The best way to raise public awareness about a cause we care about? Approach it from within, through real human encounters. This is what Priscillia Piccoli and Laurence Turcotte-Fraser, the directors of the documentary, did My suppressed city Winner of the Jean Marc Vallée Audience Prize at FCVQ 2023.
If you doubted the depth of Montreal’s housing crisis, the sensitive and informative documentary “My evicted city” will enlighten you about the precarious situation in which the metropolis has found itself for several years.
Decency
Many faces
Filmed over a two-year period in the midst of a pandemic, this ensemble film follows key moments in the everyday lives of various people affected by the crisis. a sign that it has multiple faces. What do these people of different ages and backgrounds have in common? A housing battle (permanent or temporary) to fight and a story that outrages, moves and makes you think.

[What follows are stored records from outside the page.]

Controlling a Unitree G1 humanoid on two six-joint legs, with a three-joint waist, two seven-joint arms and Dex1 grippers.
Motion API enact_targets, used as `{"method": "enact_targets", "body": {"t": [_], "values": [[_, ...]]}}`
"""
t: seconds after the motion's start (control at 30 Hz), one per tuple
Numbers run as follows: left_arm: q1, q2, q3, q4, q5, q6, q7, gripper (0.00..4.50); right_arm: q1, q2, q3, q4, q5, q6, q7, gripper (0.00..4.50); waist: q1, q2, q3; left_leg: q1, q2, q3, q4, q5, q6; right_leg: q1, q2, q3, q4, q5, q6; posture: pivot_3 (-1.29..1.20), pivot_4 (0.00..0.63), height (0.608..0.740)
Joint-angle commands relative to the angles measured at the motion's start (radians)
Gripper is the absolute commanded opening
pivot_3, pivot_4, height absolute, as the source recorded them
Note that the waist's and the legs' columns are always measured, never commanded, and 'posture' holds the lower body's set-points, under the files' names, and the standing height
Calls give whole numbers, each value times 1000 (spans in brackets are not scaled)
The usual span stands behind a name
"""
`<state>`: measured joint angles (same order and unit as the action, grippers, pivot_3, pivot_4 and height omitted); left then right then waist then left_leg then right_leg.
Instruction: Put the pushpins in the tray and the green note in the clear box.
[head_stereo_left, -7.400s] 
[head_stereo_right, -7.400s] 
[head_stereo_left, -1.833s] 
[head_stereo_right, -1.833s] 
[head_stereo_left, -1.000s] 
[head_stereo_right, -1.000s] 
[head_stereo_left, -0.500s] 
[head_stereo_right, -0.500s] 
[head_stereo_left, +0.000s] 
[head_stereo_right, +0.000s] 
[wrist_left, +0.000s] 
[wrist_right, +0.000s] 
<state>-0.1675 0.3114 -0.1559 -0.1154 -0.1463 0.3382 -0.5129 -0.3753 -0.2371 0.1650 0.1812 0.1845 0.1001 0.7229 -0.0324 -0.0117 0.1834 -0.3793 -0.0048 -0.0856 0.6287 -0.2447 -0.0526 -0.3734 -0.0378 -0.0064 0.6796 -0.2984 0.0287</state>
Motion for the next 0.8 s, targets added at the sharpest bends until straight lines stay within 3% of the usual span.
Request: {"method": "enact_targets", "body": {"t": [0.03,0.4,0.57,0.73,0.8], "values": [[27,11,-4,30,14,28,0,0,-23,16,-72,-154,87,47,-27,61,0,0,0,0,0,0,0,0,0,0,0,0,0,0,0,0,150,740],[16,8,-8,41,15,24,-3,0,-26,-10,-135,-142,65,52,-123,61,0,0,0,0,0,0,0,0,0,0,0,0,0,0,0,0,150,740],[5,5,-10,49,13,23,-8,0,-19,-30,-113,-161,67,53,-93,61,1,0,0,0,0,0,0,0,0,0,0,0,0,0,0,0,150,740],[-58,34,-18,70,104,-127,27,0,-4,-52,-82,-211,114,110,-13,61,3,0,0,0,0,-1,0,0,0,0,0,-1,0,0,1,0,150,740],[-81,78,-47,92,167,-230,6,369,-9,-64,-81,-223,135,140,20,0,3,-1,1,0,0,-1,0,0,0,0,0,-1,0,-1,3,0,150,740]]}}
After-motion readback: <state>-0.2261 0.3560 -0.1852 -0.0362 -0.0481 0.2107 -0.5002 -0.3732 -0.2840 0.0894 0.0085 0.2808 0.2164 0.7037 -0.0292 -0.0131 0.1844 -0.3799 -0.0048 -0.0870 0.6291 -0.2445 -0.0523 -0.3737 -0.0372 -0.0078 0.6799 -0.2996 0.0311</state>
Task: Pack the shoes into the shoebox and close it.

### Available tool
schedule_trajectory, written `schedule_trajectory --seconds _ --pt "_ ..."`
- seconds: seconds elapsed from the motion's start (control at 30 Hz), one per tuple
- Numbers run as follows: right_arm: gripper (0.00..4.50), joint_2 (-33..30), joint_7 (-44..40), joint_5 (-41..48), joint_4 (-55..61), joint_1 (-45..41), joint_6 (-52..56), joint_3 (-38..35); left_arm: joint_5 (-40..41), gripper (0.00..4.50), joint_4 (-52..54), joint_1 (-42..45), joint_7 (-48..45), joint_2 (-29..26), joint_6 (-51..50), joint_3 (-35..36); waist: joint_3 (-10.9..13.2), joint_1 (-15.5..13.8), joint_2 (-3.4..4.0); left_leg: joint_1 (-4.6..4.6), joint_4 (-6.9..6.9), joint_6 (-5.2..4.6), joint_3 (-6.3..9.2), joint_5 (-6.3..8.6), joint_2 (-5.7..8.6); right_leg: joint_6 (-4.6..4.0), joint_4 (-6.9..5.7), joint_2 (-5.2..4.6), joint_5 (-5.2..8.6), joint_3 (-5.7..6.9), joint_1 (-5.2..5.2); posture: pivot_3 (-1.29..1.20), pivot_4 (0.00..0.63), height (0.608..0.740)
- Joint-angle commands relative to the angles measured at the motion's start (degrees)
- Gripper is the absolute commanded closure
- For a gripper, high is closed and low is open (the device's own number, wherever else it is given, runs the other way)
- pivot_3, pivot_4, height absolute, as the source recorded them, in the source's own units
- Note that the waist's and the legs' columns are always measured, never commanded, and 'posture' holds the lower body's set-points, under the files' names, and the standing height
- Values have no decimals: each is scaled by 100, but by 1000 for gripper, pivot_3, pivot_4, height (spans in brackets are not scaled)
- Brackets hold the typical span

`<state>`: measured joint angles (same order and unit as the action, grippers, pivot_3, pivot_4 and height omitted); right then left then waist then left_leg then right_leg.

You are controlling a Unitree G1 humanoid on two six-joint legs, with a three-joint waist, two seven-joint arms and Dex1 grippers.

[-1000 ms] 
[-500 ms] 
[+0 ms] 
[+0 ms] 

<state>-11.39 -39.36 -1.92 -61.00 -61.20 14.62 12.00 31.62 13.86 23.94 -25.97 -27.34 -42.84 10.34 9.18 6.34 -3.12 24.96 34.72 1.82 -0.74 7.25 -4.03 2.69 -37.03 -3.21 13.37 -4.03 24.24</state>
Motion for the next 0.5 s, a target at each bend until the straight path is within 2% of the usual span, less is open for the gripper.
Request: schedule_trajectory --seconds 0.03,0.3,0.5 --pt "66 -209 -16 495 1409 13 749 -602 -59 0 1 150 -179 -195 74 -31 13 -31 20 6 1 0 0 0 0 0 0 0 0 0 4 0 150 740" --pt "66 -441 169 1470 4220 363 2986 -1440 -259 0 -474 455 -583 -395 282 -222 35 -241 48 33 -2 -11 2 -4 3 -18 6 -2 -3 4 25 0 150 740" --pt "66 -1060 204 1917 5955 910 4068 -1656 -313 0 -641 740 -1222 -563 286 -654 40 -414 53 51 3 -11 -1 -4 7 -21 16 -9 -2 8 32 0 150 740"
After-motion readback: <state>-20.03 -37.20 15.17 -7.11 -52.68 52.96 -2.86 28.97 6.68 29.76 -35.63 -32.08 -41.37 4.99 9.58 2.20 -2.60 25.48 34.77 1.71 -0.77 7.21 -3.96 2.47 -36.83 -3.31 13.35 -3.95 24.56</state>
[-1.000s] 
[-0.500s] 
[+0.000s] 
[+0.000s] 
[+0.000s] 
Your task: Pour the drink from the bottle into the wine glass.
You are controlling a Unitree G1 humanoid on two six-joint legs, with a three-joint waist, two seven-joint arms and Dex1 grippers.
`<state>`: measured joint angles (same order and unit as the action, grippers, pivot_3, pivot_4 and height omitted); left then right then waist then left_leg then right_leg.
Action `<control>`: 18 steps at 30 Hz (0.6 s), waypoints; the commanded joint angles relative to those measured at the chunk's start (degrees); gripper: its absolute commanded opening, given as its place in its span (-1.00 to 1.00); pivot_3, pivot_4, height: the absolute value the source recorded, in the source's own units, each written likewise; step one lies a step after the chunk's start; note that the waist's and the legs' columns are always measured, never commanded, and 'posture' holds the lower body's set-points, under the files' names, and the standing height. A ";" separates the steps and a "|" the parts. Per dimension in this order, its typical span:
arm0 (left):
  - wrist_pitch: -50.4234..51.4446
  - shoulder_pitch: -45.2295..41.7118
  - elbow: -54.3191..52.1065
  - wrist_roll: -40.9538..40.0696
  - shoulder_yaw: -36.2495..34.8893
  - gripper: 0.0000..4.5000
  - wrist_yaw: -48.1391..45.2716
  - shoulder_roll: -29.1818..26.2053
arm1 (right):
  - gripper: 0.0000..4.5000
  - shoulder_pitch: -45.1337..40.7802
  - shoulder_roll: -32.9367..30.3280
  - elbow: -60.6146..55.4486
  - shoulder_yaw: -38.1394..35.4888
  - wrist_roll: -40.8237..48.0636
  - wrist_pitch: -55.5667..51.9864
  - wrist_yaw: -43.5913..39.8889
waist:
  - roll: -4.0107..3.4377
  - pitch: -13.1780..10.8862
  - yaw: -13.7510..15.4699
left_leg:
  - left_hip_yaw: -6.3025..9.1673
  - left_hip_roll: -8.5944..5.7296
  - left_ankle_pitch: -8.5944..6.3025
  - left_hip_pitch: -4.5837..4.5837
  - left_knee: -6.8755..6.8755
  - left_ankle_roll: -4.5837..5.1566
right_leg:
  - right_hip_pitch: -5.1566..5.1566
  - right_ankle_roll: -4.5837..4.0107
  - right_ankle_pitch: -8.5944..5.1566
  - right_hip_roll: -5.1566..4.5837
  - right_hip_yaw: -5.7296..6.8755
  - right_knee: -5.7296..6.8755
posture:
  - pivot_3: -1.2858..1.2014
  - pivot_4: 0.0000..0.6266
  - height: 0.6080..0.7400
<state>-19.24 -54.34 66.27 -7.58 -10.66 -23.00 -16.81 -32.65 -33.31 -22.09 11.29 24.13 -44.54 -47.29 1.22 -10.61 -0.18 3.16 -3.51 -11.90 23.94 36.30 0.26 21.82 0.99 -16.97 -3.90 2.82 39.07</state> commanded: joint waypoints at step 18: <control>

“It’s not about camping, it’s about survival,” says social worker Guylain Levasseur as police and the city of Montreal dismantle the Notre Dame camp. “Homelessness is not a concept that sells, it affects thousands of people,” he adds, looking into the camera.
Over the course of the feature film, we meet the courageous tenants of Manoir Lafontaine in the gentrified Mont-Royal plateau; where an announcement of “major renovations” threatens to throw 60 families out onto the streets.
Watch Maggie, an old lady afraid of losing her home, break down crying in the arms of Manon Massé (the activist and spokesperson for Québec Solidaire who fights alongside her) to relieve the need understand what these residents feel. They have to specify “good payers” and people for whom waiving rent for the last 8, 10, 20 or even 30 years is unthinkable.
Decency
Sensitivity and presence on site
Evictions, renovations (the action of evicting residents in order to renovate the apartment and then rent it out again at higher costs), social injustices, gentrification, homelessness, abundance of emergency camps, but also mutual aid from citizens and the zeal for the rights of people to fight. The themes these characters address are as rich as they are disturbing.
Through their lens, their sensitivity and these encounters that shaped them on the ground, the young filmmakers Priscillia Piccoli and Laurence Turcotte-Fraser managed to give a human character to a crisis with often abstract concepts for those unfamiliar with it. not directly affected.
We thank them for this and hope that their film – as they wish – stimulates and promotes a real discussion between citizens and decision-makers.
3.5 stars/5
-The feature-length documentary My suppressed city by Laurence Turcotte-Fraser and Priscillia Piccoli will be showing in Quebec cinemas starting Friday.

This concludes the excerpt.